→ Task description
A single stretch of the material below is to be transcribed exactly, starting at the line with "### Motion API" and ending after the line with "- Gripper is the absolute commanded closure".
--- --- ---
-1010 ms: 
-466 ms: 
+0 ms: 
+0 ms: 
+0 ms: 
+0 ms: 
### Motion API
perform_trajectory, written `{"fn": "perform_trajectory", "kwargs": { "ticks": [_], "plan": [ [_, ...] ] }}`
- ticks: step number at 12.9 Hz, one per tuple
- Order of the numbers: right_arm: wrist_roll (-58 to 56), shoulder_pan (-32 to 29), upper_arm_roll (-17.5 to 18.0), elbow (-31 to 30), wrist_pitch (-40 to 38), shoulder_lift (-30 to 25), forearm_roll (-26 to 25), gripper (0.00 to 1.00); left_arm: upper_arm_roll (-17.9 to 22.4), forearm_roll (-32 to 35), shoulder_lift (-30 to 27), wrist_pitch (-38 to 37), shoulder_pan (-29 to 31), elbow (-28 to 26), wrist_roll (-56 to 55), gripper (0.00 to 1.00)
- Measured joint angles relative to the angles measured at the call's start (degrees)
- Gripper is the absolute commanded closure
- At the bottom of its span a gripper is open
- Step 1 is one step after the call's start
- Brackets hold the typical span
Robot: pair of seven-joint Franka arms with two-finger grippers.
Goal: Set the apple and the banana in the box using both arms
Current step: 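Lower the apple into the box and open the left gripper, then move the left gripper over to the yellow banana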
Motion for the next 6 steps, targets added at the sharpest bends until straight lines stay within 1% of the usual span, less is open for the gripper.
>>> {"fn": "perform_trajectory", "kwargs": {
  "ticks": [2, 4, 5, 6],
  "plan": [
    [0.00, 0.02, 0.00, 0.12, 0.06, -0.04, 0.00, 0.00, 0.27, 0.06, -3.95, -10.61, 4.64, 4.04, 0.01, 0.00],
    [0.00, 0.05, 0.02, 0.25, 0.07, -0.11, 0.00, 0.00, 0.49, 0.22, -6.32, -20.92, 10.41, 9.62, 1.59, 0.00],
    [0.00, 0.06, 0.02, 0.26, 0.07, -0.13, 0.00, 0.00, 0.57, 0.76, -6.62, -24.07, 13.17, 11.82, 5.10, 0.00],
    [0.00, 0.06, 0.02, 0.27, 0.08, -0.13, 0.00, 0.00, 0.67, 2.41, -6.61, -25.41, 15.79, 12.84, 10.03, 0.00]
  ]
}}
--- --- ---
→ Task response
### Motion API
perform_trajectory, written `{"fn": "perform_trajectory", "kwargs": { "ticks": [_], "plan": [ [_, ...] ] }}`
- ticks: step number at 12.9 Hz, one per tuple
- Order of the numbers: right_arm: wrist_roll (-58 to 56), shoulder_pan (-32 to 29), upper_arm_roll (-17.5 to 18.0), elbow (-31 to 30), wrist_pitch (-40 to 38), shoulder_lift (-30 to 25), forearm_roll (-26 to 25), gripper (0.00 to 1.00); left_arm: upper_arm_roll (-17.9 to 22.4), forearm_roll (-32 to 35), shoulder_lift (-30 to 27), wrist_pitch (-38 to 37), shoulder_pan (-29 to 31), elbow (-28 to 26), wrist_roll (-56 to 55), gripper (0.00 to 1.00)
- Measured joint angles relative to the angles measured at the call's start (degrees)
- Gripper is the absolute commanded closure

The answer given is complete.